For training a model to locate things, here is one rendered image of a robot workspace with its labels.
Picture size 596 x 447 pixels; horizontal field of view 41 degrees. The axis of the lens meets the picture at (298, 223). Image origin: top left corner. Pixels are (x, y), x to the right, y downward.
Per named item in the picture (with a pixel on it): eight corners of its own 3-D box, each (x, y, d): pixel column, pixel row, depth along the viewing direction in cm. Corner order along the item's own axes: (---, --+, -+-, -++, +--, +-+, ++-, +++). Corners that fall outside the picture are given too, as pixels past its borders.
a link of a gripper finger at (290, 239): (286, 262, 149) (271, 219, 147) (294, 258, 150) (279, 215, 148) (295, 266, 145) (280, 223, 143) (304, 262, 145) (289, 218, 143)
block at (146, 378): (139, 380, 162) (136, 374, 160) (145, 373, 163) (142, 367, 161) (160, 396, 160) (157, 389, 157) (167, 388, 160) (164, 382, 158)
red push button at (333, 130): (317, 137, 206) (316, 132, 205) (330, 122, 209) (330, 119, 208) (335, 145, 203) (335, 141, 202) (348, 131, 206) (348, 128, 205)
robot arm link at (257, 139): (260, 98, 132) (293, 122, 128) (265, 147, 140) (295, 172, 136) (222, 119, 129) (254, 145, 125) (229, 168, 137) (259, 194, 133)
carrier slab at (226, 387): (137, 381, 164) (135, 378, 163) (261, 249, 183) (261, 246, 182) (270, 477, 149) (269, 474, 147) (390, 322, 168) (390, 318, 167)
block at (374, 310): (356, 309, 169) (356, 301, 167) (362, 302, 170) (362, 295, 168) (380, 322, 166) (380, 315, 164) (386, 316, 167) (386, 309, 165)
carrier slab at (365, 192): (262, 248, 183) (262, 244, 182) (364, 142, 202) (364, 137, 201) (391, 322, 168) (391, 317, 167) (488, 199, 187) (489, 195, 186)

....

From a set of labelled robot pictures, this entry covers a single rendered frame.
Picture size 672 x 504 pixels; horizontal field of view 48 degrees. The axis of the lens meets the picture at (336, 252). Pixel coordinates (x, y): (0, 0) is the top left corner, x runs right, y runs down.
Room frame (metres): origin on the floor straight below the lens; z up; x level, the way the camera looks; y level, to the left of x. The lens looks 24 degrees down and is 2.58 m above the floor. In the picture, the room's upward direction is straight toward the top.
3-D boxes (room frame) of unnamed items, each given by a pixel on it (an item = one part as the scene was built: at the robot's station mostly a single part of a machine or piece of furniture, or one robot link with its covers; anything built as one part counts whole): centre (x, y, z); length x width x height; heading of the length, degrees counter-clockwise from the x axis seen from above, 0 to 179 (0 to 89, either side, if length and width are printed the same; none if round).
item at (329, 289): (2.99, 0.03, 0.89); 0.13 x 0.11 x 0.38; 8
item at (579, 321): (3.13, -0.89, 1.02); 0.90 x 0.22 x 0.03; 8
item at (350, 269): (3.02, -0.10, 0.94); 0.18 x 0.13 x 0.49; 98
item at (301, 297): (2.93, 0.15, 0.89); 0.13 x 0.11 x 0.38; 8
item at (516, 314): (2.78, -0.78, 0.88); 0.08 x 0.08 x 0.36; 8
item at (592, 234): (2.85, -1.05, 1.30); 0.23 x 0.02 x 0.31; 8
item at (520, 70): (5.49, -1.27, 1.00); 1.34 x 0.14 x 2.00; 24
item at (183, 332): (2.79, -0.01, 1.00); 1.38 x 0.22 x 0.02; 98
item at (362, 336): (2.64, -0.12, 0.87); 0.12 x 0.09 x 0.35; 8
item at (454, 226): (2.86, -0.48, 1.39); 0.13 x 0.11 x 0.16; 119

....

• Task brief: All lines in the listing above between the line with "For training a" and the line with "carrier slab at (365, 192): (262, 248, 183)", inclusive, should be set down exactly, and no line outside that range.

• Solution to this exercise:
For training a model to locate things, here is one rendered image of a robot workspace with its labels.
Picture size 596 x 447 pixels; horizontal field of view 41 degrees. The axis of the lens meets the picture at (298, 223). Image origin: top left corner. Pixels are (x, y), x to the right, y downward.
Per named item in the picture (with a pixel on it): eight corners of its own 3-D box, each (x, y, d): pixel column, pixel row, depth along the viewing direction in cm. Corner order along the item's own axes: (---, --+, -+-, -++, +--, +-+, ++-, +++). Corners that fall outside the picture are given too, as pixels past its borders.
a link of a gripper finger at (290, 239): (286, 262, 149) (271, 219, 147) (294, 258, 150) (279, 215, 148) (295, 266, 145) (280, 223, 143) (304, 262, 145) (289, 218, 143)
block at (146, 378): (139, 380, 162) (136, 374, 160) (145, 373, 163) (142, 367, 161) (160, 396, 160) (157, 389, 157) (167, 388, 160) (164, 382, 158)
red push button at (333, 130): (317, 137, 206) (316, 132, 205) (330, 122, 209) (330, 119, 208) (335, 145, 203) (335, 141, 202) (348, 131, 206) (348, 128, 205)
robot arm link at (257, 139): (260, 98, 132) (293, 122, 128) (265, 147, 140) (295, 172, 136) (222, 119, 129) (254, 145, 125) (229, 168, 137) (259, 194, 133)
carrier slab at (226, 387): (137, 381, 164) (135, 378, 163) (261, 249, 183) (261, 246, 182) (270, 477, 149) (269, 474, 147) (390, 322, 168) (390, 318, 167)
block at (374, 310): (356, 309, 169) (356, 301, 167) (362, 302, 170) (362, 295, 168) (380, 322, 166) (380, 315, 164) (386, 316, 167) (386, 309, 165)
carrier slab at (365, 192): (262, 248, 183) (262, 244, 182) (364, 142, 202) (364, 137, 201) (391, 322, 168) (391, 317, 167) (488, 199, 187) (489, 195, 186)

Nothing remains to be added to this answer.